**Exercise objective:** Down to the last line, print the data that follows exactly, without its pictures.

**Dataset excerpt:**
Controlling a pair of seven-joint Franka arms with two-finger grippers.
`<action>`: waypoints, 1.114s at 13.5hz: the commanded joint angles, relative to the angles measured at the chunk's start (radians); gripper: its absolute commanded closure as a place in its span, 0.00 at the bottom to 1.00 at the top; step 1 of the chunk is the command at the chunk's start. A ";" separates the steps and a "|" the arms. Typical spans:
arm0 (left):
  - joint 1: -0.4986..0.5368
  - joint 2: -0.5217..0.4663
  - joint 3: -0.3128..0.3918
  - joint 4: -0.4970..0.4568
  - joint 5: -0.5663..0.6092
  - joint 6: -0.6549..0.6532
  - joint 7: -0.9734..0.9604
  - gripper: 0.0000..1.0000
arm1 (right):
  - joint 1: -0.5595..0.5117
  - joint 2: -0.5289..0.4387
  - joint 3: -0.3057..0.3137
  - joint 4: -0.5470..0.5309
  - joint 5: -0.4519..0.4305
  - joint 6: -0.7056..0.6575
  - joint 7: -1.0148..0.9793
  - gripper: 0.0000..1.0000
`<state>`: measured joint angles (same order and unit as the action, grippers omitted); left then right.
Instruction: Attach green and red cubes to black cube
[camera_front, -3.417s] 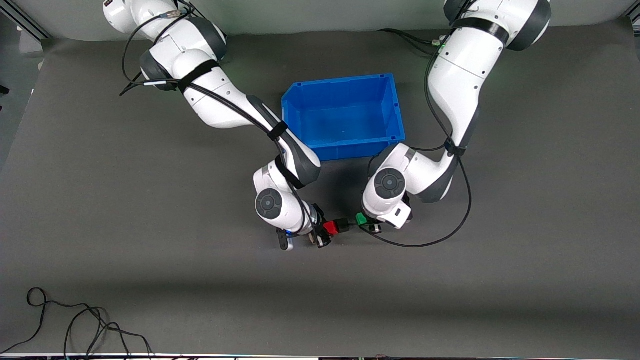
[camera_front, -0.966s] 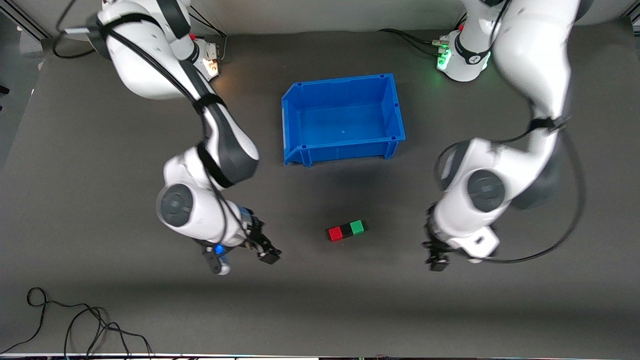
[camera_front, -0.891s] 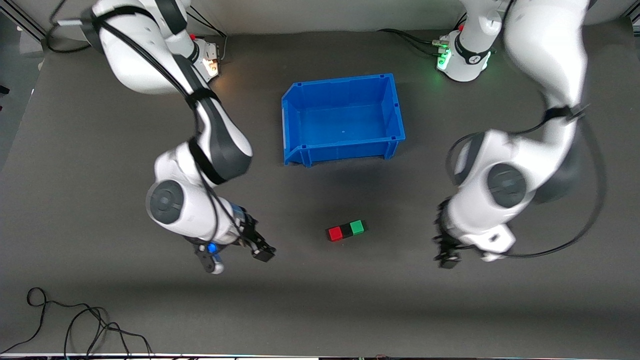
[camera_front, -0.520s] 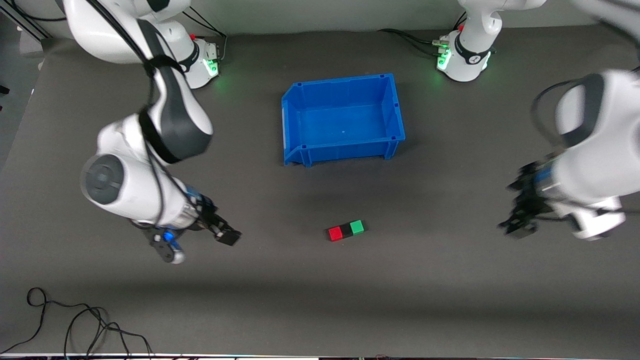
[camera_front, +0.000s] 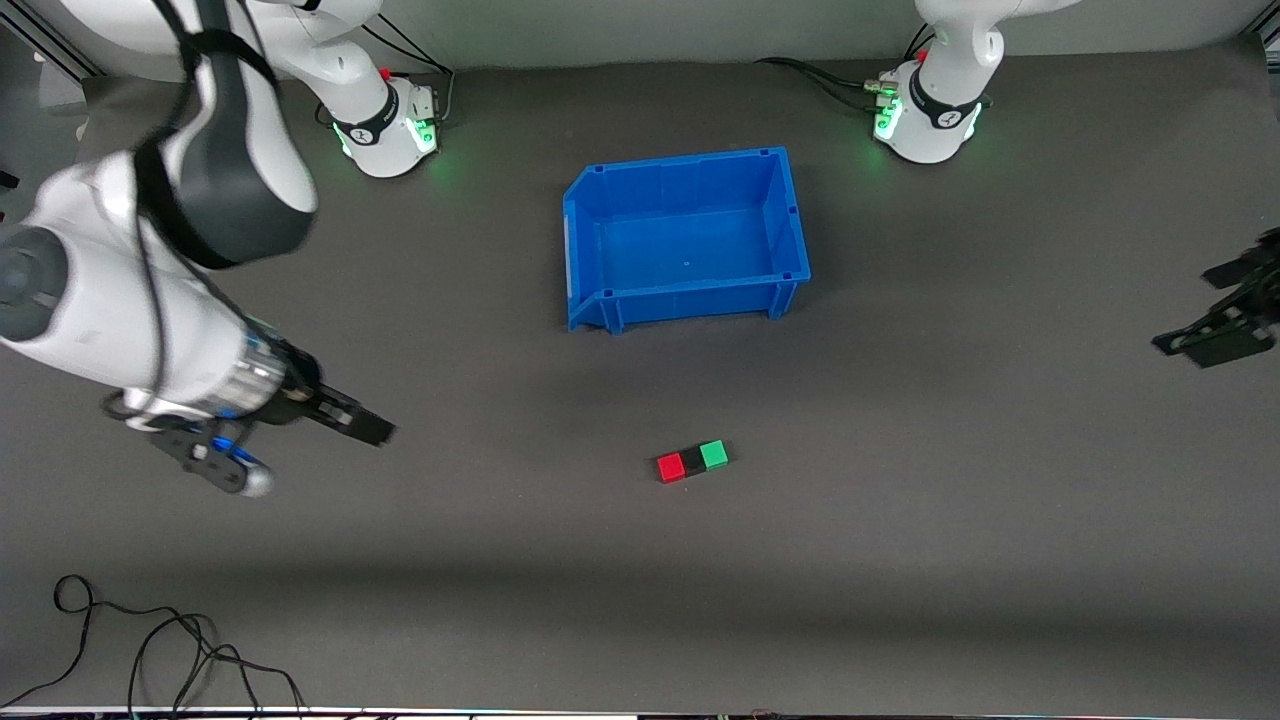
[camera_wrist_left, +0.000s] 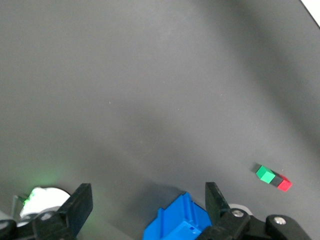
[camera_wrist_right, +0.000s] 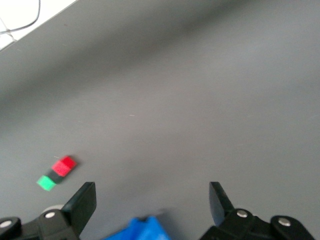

**Answer area:**
Controlling a pair of seven-joint Franka arms with two-finger grippers.
`<action>`: waypoints, 1.114s at 13.5hz: the commanded joint angles, relative to the angles measured at the chunk's start (radians); gripper: its absolute commanded closure as a place in its span, 0.00 at the bottom to 1.00 at the top; step 1 of the chunk is the command at the chunk's start. A ";" separates the steps and a "|" the arms. Typical spans:
arm0 (left):
  - joint 1: -0.4986..0.5368
  - joint 2: -0.5217..0.4663
  - joint 3: -0.3128..0.3918
  - joint 4: -0.4970..0.4568
  - joint 5: -0.5663..0.6092
  - joint 6: -0.6549..0.6532
  - joint 7: -0.9734..0.9604
  - gripper: 0.0000..1.0000
arm1 (right):
  - joint 1: -0.5595..0.5117
  - joint 2: -0.5289..0.4387
  - joint 3: -0.3057..0.3137
  - joint 4: -0.5470..0.5309
  - joint 5: -0.4519..0.4305
  - joint 6: -0.7056..0.6575
  - joint 7: -1.0148..0.9793
  - gripper: 0.0000..1.0000
`<state>`: measured joint angles (same order and unit as the action, grippers omitted); left then right.
Instruction: Attach green and red cubes to black cube
[camera_front, -3.417s] 
[camera_front, -0.966s] 
[camera_front, -0.891s] 
[camera_front, -0.520s] 
[camera_front, +0.000s] 
[camera_wrist_left, +0.000s] 
[camera_wrist_right, +0.000s] 

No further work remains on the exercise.